It may not dull the financial pain of paying the household accounts, but New Zealand Post subsidiary Datamail is promising to at least make reading monthly bills more interesting from next year.
As the country's largest "transactional printer" - with contracts to process invoices dispatched by major organisations - Datamail sends out millions of bills and statements for phone, power, banking and other services to consumers each month.
The company is spending several million dollars on new digital printing technology - both hardware and software - which will give it the ability to produce full-colour statements personalised for individual customers.
Datamail's general manager for product management, David Allen, says the two new HP Indigo W7200 digital presses - the first to be installed in the South Pacific - will effectively provide the company's corporate clients with a new way to market their products and services.
"It's about turning that transactional moment [when customers read their bill or statement] into an opportunity to promote services, to promote the brand and to shift what businesses have seen as a cost of sale into a business opportunity."
Datamail currently prints statement data on top of pre-printed "shell" paper branded with its clients' company imagery.
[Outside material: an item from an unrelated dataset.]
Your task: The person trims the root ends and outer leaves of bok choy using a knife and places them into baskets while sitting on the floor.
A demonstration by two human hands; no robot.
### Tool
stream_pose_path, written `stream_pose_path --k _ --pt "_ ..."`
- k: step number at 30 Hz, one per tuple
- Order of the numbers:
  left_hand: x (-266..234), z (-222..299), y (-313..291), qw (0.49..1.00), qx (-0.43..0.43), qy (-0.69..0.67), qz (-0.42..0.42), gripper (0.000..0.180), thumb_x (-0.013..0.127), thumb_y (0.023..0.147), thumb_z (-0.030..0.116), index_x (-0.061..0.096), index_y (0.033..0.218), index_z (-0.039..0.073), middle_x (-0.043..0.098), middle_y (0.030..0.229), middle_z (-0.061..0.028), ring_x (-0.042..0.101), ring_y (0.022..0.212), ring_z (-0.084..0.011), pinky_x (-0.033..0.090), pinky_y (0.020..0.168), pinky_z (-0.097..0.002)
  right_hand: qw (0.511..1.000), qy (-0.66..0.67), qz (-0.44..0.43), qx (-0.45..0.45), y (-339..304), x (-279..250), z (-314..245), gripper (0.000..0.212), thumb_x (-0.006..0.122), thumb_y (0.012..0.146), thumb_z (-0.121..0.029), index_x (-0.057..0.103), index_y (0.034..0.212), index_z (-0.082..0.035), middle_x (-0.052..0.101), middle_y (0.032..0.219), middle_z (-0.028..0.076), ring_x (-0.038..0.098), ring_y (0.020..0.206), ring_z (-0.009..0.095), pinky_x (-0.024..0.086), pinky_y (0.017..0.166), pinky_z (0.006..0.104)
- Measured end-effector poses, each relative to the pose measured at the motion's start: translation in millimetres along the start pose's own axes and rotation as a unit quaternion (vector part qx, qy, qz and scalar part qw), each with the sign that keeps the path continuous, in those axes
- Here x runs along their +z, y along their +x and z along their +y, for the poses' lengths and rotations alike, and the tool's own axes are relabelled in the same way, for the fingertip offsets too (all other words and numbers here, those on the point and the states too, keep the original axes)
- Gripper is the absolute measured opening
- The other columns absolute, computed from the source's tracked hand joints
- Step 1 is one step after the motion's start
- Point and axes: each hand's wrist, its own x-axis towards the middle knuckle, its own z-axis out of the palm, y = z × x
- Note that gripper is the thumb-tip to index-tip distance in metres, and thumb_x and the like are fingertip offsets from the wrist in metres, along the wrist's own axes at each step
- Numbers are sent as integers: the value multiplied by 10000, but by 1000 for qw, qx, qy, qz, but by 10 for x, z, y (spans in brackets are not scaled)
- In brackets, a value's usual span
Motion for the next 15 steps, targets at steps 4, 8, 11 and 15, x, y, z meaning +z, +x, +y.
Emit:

The new presses will allow it to print entire statements, including personalised colour images, on to blank paper.
Allen says while the technology behind this form of commercial printing has been available for about a decade, it has only been in the past year that HP and other printer manufacturers have been able to deliver equipment offering the necessary print quality at an affordable price.
"The view is now that the technology has caught up with the desire of businesses to change the nature of their communications. Essentially we've been waiting for technology to catch up with thinking."
As an example of how the technology could be used by bill-senders, Allen says a telecommunications company might want to use its monthly invoice to remind a customer that their existing mobile phone is now a year old, and include pictures on the bill of new handsets it currently has on special.
Datamail's two 25m-long HP presses are due to arrive in the country next month and will be commissioned at the company's new purpose-built processing facility in Auckland's Highbrook Business Park in February.
Allen says Datamail's large customers were excited by the potential the technology offered. The company has set up a new design and "trans-promotional" marketing consultancy service to educate customers about the technology.
He called it a milestone for printing, and one that was equivalent to the change from black and white to colour television, or the introduction of colour printing to newspapers.
"We'll start creating documents in printed form that start looking, and start performing, like the web."
The company was also considering installing similar presses at its facilities in Wellington and Christchurch to print statements in the city closest to customers' mailing addresses.
Datamail has revenue of more than $200 million a year and employs 1800 people.
NZ POST INITIATIVE SHARES BURDEN OF CHRISTMAS CARD-SENDING
While its Datamail subsidiary attempts to wow large corporates with IT it says will revolutionise the humble monthly accounts they send to customers, another branch of NZ Post is mixing old and new technology to offer a Christmas card-sending service for overworked small businesses.
The SOE yesterday launched a new "Send a Card" online service allowing businesses to design and dispatch Christmas cards to contacts without having to leave the office or scribble a single message of festive good will.
By visiting the NZ Post website companies can design their own cards with customised images and messages, and supply up to 50 names and address for the cards to be mailed to.
The service is also available to individuals. Payment is made online by credit card at a cost of $2.99 for a postcard sent within New Zealand or $3.99 for a greeting card.